Man beachte die fehlenden Klammern hinter length .

EDIT: da war Beni wohl schneller


----------



## babuschka (24. Sep 2006)

@Beni
Danke für deine Antwort, so funktioniert es!   
Und das alles nur wegen zwei Klammern ..  :roll: 

Wo in der Java-Dokumentation werden eigentlich die Eigenschaften aufgelistet?
Damit ich nicht nochmal so dumm fragen muss...  :wink: 


Viele Grüße,
Rouven

EDIT: Danke auch an dich mlux!  :wink:


----------



## Illuvatar (25. Sep 2006)

Eigenschaften ist nicht ganz das richtige Wort, Felder oder Membervariablen sind da besser...

In der API findet man sie unter "Field Summary". In Java ist es aber eher selten, dass eine Klasse ihre Felder public macht (d.h. da steht normal in der API nix). Bzw. ist das generell in der OOP so, da das zu einer höheren _Kapselung_ führt. Ein Beispiel ist aber z.B. hier zu finden.

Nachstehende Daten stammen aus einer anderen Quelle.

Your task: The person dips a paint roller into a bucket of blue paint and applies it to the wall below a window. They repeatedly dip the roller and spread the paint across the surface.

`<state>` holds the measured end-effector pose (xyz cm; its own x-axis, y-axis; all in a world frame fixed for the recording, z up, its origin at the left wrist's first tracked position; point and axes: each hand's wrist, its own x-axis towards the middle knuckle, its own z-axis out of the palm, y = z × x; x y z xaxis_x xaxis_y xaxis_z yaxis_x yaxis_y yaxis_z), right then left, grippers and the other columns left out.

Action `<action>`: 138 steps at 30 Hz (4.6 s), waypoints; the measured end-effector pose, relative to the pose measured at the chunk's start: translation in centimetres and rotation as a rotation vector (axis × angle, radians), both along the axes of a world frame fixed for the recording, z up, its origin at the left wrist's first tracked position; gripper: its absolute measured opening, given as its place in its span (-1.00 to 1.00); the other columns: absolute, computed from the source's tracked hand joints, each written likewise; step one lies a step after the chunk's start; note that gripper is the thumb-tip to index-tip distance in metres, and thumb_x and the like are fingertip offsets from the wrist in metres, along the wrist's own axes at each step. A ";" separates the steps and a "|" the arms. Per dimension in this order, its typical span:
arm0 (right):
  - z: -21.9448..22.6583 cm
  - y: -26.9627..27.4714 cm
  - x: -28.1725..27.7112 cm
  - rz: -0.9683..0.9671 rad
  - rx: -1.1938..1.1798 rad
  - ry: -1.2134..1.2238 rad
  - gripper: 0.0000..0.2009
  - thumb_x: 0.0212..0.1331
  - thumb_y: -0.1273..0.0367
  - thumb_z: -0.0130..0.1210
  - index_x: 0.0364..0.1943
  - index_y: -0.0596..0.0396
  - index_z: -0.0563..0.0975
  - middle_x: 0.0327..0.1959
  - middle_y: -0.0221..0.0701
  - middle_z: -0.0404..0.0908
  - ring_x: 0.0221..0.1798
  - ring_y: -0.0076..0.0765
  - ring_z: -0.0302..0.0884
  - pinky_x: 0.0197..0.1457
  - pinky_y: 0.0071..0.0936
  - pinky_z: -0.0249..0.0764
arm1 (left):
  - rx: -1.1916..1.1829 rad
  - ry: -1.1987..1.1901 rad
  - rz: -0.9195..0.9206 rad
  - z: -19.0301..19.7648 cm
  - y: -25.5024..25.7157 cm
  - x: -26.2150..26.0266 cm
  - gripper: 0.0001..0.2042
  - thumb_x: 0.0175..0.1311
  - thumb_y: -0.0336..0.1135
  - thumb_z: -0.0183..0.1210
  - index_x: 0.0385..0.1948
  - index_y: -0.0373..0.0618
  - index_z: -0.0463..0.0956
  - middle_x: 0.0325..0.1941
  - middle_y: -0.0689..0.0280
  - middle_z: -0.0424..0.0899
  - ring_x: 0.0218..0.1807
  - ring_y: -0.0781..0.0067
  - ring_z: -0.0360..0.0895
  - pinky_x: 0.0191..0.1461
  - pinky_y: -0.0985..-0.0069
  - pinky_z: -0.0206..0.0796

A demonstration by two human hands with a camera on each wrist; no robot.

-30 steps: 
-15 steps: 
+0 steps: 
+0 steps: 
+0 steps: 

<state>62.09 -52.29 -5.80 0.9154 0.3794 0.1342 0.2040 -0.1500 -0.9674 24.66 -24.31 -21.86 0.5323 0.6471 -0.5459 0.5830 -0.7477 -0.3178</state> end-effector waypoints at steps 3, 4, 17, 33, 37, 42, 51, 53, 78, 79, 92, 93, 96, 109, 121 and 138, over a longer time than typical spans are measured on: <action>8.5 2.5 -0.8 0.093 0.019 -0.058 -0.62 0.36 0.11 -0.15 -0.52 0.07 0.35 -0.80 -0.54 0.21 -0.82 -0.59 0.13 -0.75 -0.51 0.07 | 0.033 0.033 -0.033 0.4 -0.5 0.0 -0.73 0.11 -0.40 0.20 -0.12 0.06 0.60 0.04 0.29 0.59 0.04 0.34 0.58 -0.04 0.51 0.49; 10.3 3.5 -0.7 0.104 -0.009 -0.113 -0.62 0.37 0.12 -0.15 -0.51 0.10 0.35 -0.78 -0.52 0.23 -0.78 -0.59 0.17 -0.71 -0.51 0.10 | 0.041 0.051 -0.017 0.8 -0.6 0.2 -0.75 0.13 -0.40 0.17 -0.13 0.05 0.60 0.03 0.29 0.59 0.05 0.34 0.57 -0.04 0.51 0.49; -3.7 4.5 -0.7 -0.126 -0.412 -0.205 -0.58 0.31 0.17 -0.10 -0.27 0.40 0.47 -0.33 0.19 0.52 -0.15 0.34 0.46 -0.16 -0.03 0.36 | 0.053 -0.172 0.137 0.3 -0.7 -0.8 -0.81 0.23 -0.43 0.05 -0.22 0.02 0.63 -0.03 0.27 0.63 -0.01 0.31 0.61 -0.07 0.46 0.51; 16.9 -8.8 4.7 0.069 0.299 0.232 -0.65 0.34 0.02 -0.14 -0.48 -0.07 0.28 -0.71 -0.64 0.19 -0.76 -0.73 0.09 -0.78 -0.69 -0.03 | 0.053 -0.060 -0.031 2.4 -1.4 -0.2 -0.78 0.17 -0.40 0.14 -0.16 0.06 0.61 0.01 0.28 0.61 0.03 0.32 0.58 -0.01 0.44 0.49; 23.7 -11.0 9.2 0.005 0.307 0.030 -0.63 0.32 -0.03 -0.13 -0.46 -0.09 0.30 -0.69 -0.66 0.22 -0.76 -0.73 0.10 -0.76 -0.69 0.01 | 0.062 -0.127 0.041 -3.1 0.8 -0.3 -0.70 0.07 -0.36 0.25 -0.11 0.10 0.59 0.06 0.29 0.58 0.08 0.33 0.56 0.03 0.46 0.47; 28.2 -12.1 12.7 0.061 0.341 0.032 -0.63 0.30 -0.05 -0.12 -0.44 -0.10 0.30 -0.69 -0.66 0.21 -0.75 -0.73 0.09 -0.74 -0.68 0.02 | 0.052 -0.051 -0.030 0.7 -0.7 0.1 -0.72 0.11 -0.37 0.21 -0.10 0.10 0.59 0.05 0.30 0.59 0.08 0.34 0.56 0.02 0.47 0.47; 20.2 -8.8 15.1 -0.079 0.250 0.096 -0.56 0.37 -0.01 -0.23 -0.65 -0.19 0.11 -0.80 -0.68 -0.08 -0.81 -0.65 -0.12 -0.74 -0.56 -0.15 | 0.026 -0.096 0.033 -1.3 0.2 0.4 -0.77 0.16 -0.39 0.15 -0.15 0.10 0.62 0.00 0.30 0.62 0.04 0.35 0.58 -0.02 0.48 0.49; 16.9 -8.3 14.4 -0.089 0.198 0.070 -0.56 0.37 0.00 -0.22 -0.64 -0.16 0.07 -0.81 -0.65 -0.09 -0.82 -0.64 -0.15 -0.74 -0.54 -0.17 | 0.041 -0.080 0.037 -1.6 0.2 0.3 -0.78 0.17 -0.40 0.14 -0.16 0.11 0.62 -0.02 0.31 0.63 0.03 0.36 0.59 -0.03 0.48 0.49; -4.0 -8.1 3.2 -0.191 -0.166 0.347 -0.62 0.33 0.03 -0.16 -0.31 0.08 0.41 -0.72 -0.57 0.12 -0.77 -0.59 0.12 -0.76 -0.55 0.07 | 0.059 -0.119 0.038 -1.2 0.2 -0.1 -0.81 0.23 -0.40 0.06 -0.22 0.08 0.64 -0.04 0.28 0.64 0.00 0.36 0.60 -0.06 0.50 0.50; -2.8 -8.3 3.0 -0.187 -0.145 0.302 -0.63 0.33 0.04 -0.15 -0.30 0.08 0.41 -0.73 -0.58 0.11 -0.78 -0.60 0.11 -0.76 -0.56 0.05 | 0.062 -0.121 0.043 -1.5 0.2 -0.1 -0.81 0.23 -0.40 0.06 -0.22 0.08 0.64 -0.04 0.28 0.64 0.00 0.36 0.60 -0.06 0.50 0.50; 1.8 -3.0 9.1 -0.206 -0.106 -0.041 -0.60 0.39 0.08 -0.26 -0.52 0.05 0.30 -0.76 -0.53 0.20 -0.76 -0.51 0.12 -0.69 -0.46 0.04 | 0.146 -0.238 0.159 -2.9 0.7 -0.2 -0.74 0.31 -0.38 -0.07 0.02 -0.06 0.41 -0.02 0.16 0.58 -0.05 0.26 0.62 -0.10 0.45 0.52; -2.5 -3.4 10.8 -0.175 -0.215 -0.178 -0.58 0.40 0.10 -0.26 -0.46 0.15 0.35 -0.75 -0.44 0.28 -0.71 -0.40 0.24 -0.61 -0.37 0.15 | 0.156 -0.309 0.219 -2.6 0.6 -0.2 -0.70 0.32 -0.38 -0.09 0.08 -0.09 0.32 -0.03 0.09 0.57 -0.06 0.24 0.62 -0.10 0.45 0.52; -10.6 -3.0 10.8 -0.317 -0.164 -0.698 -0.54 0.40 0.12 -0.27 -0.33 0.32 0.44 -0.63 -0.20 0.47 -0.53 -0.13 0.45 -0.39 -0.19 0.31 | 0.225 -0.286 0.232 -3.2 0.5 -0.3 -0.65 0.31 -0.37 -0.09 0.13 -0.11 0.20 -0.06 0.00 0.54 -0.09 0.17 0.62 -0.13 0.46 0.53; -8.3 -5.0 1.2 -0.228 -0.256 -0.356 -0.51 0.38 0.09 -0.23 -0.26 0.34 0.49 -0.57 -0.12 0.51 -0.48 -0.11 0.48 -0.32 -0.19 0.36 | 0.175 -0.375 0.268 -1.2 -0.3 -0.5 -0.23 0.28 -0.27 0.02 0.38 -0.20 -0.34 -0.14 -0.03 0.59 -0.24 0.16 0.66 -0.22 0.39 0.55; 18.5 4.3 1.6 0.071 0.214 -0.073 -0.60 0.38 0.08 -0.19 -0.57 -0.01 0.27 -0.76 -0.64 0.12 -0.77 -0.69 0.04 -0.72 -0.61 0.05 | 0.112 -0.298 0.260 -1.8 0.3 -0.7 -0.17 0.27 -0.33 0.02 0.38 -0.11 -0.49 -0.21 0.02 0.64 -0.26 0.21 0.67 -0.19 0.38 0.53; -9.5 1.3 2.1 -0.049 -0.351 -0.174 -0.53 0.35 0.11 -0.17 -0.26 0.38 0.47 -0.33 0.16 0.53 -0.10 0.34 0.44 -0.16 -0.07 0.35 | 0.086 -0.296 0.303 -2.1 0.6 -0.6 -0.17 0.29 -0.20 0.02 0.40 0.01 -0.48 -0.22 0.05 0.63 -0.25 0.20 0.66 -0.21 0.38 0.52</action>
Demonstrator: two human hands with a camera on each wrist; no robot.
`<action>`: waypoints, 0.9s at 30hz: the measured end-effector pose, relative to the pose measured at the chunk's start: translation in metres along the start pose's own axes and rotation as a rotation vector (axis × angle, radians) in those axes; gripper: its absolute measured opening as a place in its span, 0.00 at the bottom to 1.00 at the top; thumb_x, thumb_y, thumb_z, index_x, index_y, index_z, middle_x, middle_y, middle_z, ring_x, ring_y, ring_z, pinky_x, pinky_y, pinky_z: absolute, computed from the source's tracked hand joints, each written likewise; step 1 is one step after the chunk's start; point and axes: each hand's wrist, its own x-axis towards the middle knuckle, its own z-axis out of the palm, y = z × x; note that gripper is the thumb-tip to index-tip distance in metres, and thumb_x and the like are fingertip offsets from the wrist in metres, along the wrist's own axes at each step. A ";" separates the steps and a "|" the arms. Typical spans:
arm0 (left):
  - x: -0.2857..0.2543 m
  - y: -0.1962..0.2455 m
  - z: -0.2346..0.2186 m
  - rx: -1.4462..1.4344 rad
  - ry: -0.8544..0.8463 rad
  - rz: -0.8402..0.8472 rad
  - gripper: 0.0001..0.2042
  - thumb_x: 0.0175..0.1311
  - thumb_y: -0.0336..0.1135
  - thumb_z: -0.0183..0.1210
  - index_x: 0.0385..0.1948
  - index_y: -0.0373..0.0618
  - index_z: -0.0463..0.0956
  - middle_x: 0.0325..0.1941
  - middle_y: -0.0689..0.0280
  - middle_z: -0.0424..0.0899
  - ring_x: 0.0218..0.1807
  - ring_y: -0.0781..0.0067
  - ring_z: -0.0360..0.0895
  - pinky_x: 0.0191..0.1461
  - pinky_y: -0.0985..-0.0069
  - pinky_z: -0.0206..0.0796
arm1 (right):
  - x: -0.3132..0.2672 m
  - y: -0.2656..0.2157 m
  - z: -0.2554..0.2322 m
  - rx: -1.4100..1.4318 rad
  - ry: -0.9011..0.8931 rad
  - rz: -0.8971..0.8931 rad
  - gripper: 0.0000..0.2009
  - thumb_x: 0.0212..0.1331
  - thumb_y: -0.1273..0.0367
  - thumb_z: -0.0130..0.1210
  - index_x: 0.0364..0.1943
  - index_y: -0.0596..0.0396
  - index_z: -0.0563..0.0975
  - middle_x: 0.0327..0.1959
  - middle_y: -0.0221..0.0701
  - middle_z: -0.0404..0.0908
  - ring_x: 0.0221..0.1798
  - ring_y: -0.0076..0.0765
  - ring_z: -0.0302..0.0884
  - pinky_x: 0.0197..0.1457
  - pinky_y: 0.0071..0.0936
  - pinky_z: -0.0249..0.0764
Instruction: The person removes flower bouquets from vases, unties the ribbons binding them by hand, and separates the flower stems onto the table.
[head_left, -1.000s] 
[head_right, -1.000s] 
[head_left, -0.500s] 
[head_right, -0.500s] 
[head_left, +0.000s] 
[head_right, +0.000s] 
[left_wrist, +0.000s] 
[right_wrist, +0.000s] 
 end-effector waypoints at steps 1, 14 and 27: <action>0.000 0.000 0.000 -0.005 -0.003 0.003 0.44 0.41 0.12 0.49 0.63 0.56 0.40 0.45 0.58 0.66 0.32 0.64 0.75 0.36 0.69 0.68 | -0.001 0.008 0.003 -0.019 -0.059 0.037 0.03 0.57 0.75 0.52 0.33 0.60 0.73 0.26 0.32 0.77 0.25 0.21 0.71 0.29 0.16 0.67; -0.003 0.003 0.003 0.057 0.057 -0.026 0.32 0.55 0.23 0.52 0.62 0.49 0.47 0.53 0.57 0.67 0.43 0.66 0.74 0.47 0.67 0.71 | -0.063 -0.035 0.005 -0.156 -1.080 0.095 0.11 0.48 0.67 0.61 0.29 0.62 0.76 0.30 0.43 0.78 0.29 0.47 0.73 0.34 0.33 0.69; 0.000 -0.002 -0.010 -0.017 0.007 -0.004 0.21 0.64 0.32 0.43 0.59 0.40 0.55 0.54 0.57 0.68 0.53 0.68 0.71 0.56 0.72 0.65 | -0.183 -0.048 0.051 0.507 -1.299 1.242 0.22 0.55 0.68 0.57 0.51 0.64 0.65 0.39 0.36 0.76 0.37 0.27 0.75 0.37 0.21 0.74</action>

Ein Array findest du allerdings nicht in der API. Da gibt es allerdings auch nicht viel zu sagen. Ein Array hat eben das Feld "length", mehr nicht, auch keine Methoden. Außerdem implementieren Arrays Iterable...


----------



## Gast (25. Sep 2006)

warum ist das eigentlich ein feld und nicht als methode gekappselt? weiss da jemand warum sun das so implementiert hat?


----------